As another couple of days ‘monging’ out in Natales after a hard week or so working our arses off, has come and gone, I find myself racking my brain for something to write about for the last 48 hours. I wasted a good few minutes considering basing the next few paragraphs solely on a deathly ice cream parlour that we strayed into that scarily reminded me of an evil butchers that secretly dissect and sell human bodies that have been stolen from the local graveyard. However, I don’t particularly fancy reliving that nightmare, so instead I’m going to write a short section that explains a bit more about estancias and particularly the ones we’ve been too, as I know I didn’t quite understand their role in Chilean society, and seeing as they have been involved heavily in our travels, and I need to hit the hay asap in preparation for the beginning of our next adventure, I think this little paragraph or two fits perfectly.
As far as I know, the word ‘estancia’ translates as farm in english, and on first impressions, the numerous farms we’ve been to have certainly resembled what us Cotswoldians would label as a farm, with livestock dotted about, a strong stench of some kind of animal waste, and often a beautiful farmhouse standing proud in the middle. However, as our trip has gone on, and we have visited, worked in, and stumbled upon more and more estancias, we have quickly come to learn that farming in Chile couldn’t be more different to the British version, despite the main elements that they have in common. The main focus of most of the estancias is livestock, as the unpredictable weather and extreme climates here make it near impossible to grow any crops, as demonstrated by exhibit A which is the Baguales estancia, which struggles to produce anything that could maybe be called grass, let alone anything edible. Unlike British farming, and especially in the Cotswolds, the farmers such as Kevin and Ian, mainly own sheep and lambs, and therefore focus mostly on selling wool and feeding the majority of Natales. This business plan means a holy fuck load of sheep are needed, and I believe the Maclean’s own around 5000, which makes transporting them around the place extremely hard, as we have well and truly had engrained into our heads, mouths, hands, and feet over the last month or so. The terrain and geography of Patagonia doesn’t particularly help either, but the transporting of sheep on trucks, boats and lorries is just the norm in this area, and is extremely successful, demonstrated by the title of Kings that have seemed to be forced upon Kevin and Ian.

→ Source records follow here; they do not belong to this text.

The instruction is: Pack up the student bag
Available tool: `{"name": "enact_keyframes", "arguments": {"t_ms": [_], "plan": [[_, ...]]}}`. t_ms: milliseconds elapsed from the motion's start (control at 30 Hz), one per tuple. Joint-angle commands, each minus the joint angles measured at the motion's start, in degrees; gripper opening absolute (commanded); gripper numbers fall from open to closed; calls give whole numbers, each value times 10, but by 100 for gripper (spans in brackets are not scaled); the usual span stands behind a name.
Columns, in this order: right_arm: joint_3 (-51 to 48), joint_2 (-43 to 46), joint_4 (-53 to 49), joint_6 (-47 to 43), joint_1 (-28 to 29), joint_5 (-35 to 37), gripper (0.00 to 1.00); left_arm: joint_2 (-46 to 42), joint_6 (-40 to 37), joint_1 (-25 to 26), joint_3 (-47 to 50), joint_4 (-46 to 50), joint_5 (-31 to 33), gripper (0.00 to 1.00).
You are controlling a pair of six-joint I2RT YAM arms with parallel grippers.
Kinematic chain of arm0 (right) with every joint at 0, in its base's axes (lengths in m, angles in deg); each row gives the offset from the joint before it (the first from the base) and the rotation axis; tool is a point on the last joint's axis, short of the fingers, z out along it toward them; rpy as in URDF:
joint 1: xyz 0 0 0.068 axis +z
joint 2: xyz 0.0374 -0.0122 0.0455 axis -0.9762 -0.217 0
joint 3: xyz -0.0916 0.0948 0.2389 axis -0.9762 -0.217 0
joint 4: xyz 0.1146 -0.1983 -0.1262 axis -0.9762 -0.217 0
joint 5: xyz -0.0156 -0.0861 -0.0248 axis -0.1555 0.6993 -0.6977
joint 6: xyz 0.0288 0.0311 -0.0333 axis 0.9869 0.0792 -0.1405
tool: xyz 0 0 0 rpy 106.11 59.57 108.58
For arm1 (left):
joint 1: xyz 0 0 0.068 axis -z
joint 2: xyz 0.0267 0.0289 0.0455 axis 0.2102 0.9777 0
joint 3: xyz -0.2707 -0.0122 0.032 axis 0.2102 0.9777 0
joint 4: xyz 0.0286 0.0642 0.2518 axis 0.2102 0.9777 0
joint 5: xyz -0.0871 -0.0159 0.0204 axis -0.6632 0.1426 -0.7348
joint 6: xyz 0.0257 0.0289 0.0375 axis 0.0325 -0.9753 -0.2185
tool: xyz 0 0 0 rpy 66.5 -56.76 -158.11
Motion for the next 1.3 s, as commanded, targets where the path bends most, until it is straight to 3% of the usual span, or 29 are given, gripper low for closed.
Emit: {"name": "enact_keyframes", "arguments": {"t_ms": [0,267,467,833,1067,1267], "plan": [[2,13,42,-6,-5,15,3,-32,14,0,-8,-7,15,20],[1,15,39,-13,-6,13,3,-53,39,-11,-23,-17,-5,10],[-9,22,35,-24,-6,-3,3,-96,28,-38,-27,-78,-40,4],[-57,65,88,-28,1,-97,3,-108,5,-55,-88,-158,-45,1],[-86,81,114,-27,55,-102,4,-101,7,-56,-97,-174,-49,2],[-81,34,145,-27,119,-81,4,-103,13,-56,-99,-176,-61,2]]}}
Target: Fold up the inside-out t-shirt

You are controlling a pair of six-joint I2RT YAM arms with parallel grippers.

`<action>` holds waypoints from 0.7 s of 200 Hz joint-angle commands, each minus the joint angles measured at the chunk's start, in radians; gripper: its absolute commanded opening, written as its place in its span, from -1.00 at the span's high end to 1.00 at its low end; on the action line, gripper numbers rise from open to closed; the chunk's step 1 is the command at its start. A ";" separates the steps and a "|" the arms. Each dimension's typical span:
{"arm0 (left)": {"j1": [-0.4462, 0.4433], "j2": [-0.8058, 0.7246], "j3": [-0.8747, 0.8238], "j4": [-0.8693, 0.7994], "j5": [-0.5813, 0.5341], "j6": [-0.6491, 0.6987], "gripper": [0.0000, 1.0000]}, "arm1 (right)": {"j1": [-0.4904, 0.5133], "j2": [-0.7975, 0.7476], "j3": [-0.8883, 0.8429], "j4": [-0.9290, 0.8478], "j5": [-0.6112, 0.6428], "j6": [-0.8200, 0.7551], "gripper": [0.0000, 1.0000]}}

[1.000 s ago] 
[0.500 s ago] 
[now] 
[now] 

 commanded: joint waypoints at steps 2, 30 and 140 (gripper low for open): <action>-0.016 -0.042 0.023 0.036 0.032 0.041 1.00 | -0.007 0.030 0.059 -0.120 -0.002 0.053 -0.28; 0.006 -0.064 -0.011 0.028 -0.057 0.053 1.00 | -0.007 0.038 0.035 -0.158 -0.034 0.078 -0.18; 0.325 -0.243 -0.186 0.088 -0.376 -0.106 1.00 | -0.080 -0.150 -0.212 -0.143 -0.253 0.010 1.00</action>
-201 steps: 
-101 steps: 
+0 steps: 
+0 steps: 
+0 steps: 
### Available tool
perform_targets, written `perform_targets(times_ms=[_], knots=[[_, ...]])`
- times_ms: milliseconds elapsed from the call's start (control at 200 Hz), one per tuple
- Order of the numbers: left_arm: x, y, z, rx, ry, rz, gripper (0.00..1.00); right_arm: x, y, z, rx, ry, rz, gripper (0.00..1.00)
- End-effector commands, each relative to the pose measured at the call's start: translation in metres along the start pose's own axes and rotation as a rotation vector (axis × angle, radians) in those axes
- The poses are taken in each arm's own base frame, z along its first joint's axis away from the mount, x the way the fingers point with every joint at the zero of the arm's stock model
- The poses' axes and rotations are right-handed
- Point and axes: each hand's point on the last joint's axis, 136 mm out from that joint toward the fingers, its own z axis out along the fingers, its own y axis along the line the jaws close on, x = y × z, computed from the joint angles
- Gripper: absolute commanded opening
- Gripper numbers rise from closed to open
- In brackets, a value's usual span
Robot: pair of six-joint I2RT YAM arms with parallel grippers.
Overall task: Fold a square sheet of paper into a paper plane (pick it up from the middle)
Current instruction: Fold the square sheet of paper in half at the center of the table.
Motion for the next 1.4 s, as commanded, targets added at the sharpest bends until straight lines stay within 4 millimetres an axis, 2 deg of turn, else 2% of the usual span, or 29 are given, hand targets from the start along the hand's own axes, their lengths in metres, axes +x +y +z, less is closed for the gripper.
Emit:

Cattle are also common on the estancias, but I’m glad to say an experience with cows can wait for another day.
The second element of a lot of the estancias in Patagonia is tourism, and this seems to be getting more and more common and sought after by farmers in the area and thousands of people are clearly interested in watching sheep being kept in a field, being herded in a circle, and being roasted on a stick. It doesn’t sound that great when I say it like that, but it really is an incredible experience, and the two Russian billionaires that came to visit La Peninsula when we were there probably thought the same before they flew off in their private jet. Nevertheless, the eco tourism in the area is absolutely flourishing, especially in the horse industry, which we have taken full advantage of by riding at three different estancias, up huge cliffs, along beaches, and around ancient burial grounds. The rise of tourism at the farms also means that if they didn’t before, the now look absolutely impeccable and create a fantastic modern twist on traditional farmhouses and buildings, not that we got to experience this a great deal in our caravan, but we got pretty close.
It’s truly been a major pleasure spending so much time at these wonderful estancias, and I hope my little weary attempt to paint a picture of them for you has helped your understanding and appreciation for them as well. Therefore, the estancias get the shoutout for the last two days and the last two and a half months, it’s just a shame our time in amongst the farms is basically over. I’ll be back for the cows though.
P.S We’re going off the radar for a week again, specifically the depths and darkness of Terra Del Fuego so don’t expect any entertainment from my direction anytime soon!